What to work on: Check each line of the material for the string "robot", then give only how many lines have it.

Exercise data:
== Segment start ==
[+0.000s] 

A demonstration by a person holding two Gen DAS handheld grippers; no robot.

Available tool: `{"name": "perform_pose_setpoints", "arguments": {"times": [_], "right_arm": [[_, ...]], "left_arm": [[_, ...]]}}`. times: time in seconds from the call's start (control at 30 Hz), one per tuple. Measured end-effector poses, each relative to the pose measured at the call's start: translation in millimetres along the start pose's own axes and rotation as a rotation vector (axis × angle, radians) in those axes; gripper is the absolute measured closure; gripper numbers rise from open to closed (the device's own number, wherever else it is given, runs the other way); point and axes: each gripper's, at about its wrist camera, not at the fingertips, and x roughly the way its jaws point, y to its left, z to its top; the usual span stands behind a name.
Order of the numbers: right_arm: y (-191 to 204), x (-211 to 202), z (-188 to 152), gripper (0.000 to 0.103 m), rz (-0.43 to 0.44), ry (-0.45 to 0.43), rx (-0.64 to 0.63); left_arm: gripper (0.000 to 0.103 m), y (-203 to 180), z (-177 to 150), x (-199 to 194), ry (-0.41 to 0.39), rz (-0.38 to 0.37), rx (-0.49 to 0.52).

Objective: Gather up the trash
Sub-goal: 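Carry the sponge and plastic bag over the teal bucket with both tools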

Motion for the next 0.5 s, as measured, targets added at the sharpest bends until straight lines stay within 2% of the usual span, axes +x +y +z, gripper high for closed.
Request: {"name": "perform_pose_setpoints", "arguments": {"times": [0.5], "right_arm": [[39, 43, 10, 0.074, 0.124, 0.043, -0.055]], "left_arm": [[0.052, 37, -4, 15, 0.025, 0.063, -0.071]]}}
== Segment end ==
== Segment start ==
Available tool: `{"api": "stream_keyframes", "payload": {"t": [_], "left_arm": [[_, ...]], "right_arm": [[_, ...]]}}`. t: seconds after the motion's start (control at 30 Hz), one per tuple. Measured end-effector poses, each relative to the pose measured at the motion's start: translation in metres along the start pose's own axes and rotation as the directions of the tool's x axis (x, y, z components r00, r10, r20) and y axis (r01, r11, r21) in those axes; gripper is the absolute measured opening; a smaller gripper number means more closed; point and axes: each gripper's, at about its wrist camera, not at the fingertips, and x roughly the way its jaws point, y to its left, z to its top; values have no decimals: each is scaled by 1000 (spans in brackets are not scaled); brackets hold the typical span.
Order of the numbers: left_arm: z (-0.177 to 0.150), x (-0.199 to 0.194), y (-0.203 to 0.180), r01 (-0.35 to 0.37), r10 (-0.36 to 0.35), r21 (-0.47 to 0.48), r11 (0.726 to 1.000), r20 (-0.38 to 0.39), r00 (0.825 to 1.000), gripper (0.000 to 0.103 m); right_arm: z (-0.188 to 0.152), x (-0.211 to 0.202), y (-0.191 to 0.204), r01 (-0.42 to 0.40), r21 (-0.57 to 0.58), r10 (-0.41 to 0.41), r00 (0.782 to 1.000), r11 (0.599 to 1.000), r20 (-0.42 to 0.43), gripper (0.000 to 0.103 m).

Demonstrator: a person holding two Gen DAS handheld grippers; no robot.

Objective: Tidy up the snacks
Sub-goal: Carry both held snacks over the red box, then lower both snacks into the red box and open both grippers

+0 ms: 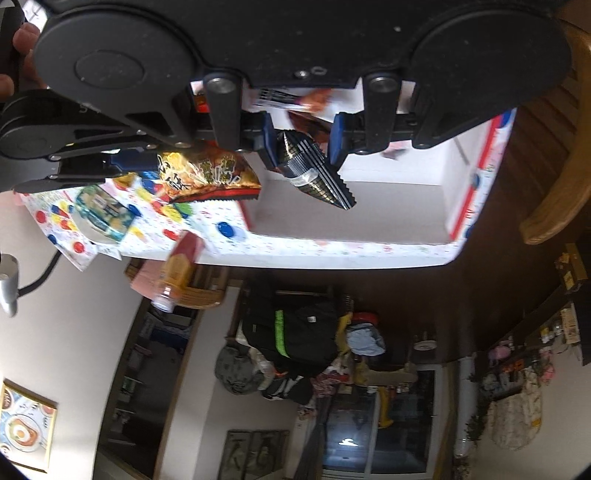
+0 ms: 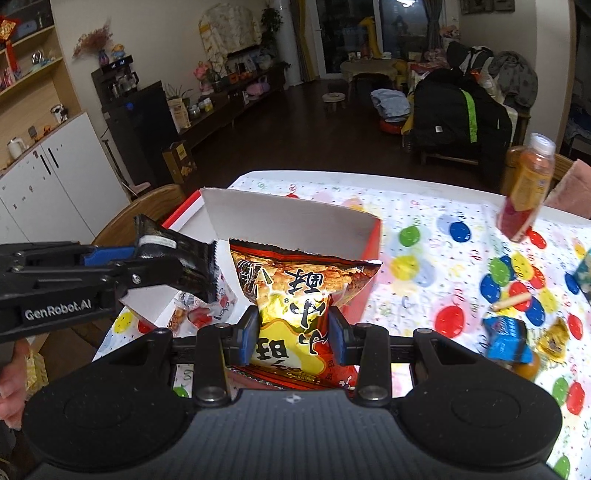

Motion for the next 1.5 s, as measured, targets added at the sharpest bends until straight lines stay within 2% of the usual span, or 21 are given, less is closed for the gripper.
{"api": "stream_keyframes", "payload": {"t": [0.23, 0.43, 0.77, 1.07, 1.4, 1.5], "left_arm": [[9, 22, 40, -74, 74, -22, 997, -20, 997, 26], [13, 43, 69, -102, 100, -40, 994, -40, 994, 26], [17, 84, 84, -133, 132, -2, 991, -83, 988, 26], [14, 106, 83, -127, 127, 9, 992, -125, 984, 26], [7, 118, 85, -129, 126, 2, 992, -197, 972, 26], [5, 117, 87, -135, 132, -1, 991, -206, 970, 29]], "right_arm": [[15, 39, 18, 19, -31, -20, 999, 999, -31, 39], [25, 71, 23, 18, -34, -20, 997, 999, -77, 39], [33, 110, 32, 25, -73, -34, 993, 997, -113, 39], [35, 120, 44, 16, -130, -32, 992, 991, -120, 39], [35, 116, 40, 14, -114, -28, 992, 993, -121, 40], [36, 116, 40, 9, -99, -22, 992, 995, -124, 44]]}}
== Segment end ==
Solution below: 2